- **What the task asks**
Please copy each line of the listing below in which the word "Every" appears.

- **Information provided**
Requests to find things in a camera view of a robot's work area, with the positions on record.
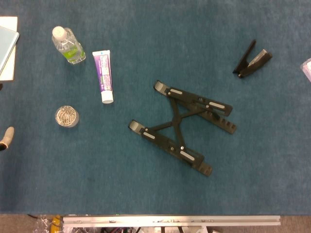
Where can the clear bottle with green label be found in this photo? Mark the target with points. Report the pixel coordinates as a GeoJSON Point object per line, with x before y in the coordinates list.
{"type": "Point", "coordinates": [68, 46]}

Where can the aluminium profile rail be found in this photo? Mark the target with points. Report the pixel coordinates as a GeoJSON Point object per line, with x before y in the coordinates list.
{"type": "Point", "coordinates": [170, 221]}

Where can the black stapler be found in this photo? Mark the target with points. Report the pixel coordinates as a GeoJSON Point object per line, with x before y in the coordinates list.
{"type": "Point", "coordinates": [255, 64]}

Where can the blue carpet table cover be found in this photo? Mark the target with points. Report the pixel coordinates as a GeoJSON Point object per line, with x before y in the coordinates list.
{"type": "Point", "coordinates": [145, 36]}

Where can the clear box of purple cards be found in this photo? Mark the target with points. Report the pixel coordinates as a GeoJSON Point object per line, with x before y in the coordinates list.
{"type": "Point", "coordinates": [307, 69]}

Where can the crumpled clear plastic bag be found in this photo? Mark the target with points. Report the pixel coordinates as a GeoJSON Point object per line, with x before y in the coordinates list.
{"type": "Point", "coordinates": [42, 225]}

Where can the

* * *

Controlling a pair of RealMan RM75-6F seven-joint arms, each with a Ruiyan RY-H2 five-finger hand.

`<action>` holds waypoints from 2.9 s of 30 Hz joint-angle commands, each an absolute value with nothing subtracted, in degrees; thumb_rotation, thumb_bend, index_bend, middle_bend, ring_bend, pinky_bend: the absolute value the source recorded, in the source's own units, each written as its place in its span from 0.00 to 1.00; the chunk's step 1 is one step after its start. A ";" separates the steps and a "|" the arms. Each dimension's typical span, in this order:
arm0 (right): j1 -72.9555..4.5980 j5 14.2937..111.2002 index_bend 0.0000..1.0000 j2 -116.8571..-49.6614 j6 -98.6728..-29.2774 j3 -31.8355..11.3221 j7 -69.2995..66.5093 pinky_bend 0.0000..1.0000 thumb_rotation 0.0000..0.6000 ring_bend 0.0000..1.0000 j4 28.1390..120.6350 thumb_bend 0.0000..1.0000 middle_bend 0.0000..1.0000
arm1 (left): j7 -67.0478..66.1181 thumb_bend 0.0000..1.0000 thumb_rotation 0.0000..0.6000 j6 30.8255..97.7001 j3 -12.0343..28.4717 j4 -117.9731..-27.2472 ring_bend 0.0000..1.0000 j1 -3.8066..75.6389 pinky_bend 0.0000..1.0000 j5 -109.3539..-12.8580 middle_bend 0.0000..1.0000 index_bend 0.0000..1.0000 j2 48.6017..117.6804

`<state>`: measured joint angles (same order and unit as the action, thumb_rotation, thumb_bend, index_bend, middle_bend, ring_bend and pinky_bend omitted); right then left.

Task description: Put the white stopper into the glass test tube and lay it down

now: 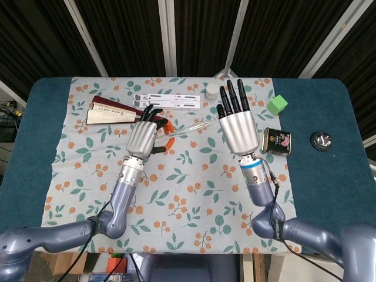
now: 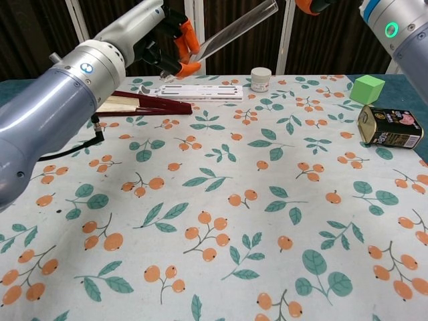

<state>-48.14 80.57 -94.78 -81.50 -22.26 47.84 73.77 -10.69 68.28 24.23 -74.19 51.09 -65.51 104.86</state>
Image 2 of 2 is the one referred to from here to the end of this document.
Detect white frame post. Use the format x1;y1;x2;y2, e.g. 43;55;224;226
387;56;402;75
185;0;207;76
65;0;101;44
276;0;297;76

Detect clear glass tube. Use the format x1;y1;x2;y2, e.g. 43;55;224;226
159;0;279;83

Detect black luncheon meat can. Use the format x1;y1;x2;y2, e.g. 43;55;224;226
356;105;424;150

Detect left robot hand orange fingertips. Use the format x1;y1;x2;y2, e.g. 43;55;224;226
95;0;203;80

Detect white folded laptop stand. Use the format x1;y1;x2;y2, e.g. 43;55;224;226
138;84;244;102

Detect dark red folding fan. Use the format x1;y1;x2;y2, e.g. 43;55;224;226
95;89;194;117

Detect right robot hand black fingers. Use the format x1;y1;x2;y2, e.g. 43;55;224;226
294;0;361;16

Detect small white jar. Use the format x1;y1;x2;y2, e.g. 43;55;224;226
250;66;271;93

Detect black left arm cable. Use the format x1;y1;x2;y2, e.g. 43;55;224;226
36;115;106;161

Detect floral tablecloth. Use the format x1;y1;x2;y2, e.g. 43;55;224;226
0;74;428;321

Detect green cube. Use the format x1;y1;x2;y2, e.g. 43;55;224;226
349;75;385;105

...

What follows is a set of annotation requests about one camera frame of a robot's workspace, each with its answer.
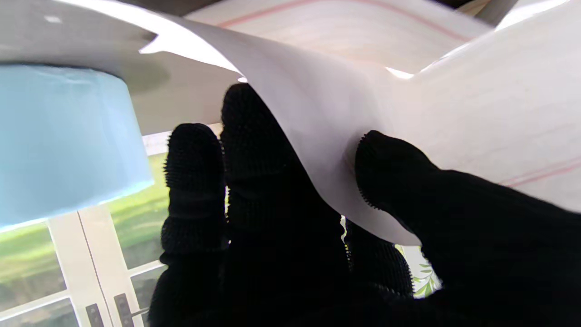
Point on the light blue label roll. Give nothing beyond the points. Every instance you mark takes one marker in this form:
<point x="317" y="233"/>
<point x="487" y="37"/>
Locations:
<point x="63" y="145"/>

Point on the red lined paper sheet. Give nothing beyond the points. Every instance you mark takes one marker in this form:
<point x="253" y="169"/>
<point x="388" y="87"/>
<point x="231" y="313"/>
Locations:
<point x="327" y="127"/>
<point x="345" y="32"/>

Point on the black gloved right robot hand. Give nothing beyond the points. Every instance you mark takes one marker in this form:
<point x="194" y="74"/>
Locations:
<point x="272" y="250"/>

- **Task solution**
Point on the light blue label roll. Give nothing beyond the points. Every instance you mark takes one marker in this form:
Point on the red lined paper sheet. Give nothing beyond the points. Every instance you mark takes one marker in this form:
Point on the black gloved right robot hand. Give nothing beyond the points. Every instance you mark takes one marker in this form:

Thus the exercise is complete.